- TASK OBJECTIVE -
Retype only the lines that run from the top of the material below to the line bearing "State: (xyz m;", inclusive, and keep the pictures out.
Start of Block
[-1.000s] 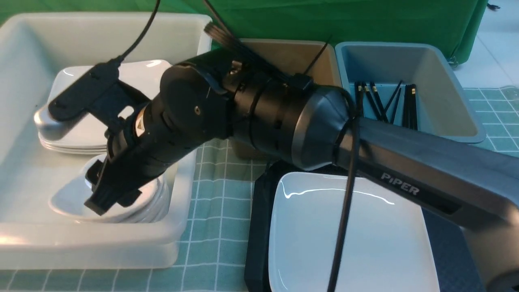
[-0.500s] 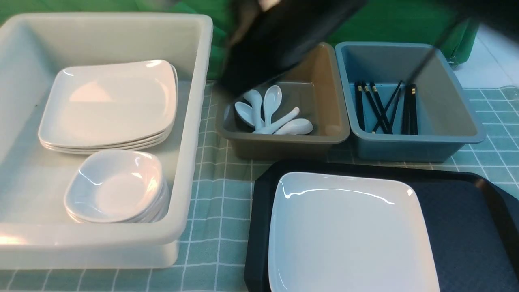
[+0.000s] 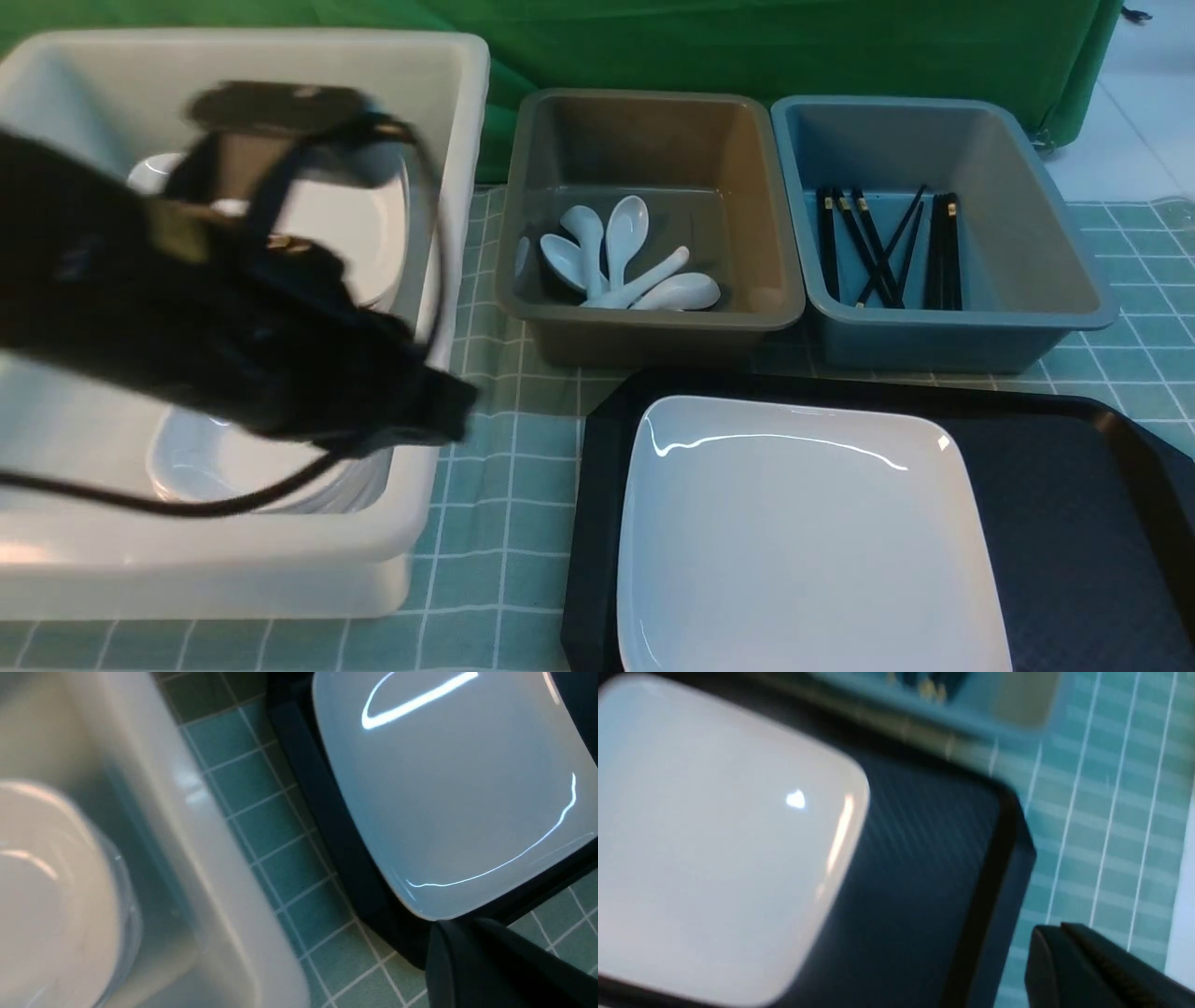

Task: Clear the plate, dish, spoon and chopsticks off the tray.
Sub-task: Use the right arm to move the plate from left to right

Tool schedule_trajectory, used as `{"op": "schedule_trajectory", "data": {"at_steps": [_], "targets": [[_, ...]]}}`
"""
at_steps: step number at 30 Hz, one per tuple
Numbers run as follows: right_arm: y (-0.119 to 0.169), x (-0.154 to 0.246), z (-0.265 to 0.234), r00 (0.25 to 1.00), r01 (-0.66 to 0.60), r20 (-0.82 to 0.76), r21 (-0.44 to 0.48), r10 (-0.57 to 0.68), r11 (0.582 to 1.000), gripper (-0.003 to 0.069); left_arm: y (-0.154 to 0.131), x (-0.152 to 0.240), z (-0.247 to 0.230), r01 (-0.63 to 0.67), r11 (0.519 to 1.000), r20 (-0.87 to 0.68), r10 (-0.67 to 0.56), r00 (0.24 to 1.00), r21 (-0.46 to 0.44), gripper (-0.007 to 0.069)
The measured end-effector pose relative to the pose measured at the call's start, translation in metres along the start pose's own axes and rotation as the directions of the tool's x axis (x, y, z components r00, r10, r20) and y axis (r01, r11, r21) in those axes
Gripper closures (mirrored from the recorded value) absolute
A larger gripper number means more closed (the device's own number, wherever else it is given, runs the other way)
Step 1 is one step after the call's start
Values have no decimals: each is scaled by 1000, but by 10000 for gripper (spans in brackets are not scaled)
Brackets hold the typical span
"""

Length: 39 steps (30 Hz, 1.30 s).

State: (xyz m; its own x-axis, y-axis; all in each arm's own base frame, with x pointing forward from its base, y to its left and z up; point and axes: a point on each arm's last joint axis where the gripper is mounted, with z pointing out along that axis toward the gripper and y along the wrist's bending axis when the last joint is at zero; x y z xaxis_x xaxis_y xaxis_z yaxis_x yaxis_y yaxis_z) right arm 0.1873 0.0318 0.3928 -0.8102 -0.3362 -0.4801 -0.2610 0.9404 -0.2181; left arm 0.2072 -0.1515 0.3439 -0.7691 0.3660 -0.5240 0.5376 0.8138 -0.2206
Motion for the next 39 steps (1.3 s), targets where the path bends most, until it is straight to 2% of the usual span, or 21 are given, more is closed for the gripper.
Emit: {"op": "schedule_trajectory", "data": {"at_steps": [6,10,13,16,18,22,24,26,28,29,31,32,33,35,39], "targets": [[4,64,5,997,-63,37,10,62,998,642,-30,-24,56,-54,998,-122,59,991,44,613],[9,87,6,995,-90,53,4,90,996,642,-43,-39,96,-76,997,-193,75,978,2,580],[10,93,7,994,-93,56,2,93,996,642,-44,-46,116,-66,997,-235,55,971,-40,520],[11,94,8,993,-96,65,-6,96,995,642,-42,-50,136,-29,997,-268,9,963,-71,395],[12,93,8,992,-99,75,-13,99,995,642,-41,-49,148,-7,997,-290,-17,957,-83,337],[13,89,8,987,-107,118,-34,110,994,642,-42,-41,168,54,996,-372,-76,925,-70,209],[14,87,8,984,-110,136,-44,115,993,642,-45,-37,173,60,997,-403,-73,912,-44,193],[15,86,9,985,-112,130,-53,118,992,642,-47,-36,173,55,998,-411,-66,909,-41,200],[18,81,22,992,-111,46,-75,114,991,642,-51,-35,169,35,999,-414,-49,909,-41,277],[19,78,31,994,-106,-2,-83,106,991,642,-52,-36,164,30,999,-408,-43,912,-39,352],[21,74,42,994,-101,-51,-95,96,990,642,-53,-37,159,28,999,-398,-40,916,-36,403],[26,65,63,988,-90,-134,-127,73,988,642,-54,-40,146,13,999,-368,-26,929,-36,519],[26,65,63,989,-90,-132,-127,73,988,642,-54,-41,144,11,999,-364,-24,931,-36,519],[35,52,98,972,-86,-233,-201,38,976,642,-54,-46,119,-6,999,-303,-9,953,-46,599],[51,41,143,942,-123,-335,-306,14,944,638,-53,-45,85,-4,997,-228,-12,973,-73,620]]}}
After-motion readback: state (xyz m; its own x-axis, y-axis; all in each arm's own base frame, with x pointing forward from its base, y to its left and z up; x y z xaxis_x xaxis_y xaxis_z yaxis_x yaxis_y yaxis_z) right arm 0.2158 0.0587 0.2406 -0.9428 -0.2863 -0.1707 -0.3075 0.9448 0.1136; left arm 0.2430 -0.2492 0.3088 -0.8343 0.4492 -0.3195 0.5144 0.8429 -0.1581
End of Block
- WRITTEN REPLY -
[-1.000s] 
[-0.500s] 
[+0.000s] 

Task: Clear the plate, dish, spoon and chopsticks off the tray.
Sub-task: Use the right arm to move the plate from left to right

Tool schedule_trajectory, used as `{"op": "schedule_trajectory", "data": {"at_steps": [_], "targets": [[_, ...]]}}`
"""
at_steps: step number at 30 Hz, one per tuple
Numbers run as follows: right_arm: y (-0.119 to 0.169), x (-0.154 to 0.246), z (-0.265 to 0.234), r00 (0.25 to 1.00), r01 (-0.66 to 0.60), r20 (-0.82 to 0.76), r21 (-0.44 to 0.48), r10 (-0.57 to 0.68), r11 (0.582 to 1.000), gripper (-0.003 to 0.069); left_arm: y (-0.154 to 0.131), x (-0.152 to 0.240), z (-0.247 to 0.230), r01 (-0.63 to 0.67), r11 (0.519 to 1.000), r20 (-0.87 to 0.68), r10 (-0.67 to 0.56), r00 (0.24 to 1.00), r21 (-0.46 to 0.44), gripper (-0.007 to 0.069)
The measured end-effector pose relative to the pose measured at the call's start, translation in metres along the start pose's own axes and rotation as the directions of the tool's x axis (x, y, z components r00, r10, r20) and y axis (r01, r11, r21) in those axes
Gripper closures (mirrored from the recorded value) absolute
A larger gripper number means more closed (the device's own number, wherever else it is given, runs the other way)
Step 1 is one step after the call's start
Values have no decimals: each is scaled by 1000, but by 10000 for gripper (spans in brackets are not scaled)
Brackets hold the typical span
"""

Length: 39 steps (30 Hz, 1.30 s).

State: (xyz m; its own x-axis, y-axis; all in each arm's own base frame, with x pointing forward from its base, y to its left and z up; point and axes: a point on each arm's last joint axis where the gripper is mounted, with z pointing out along that axis toward the gripper and y along the wrist's bending axis when the last joint is at zero; x y z xaxis_x xaxis_y xaxis_z yaxis_x yaxis_y yaxis_z) right arm 0.1873 0.0318 0.3928 -0.8102 -0.3362 -0.4801 -0.2610 0.9404 -0.2181; left arm 0.2072 -0.1515 0.3439 -0.7691 0.3660 -0.5240 0.5376 0.8138 -0.2206

This concludes the answer.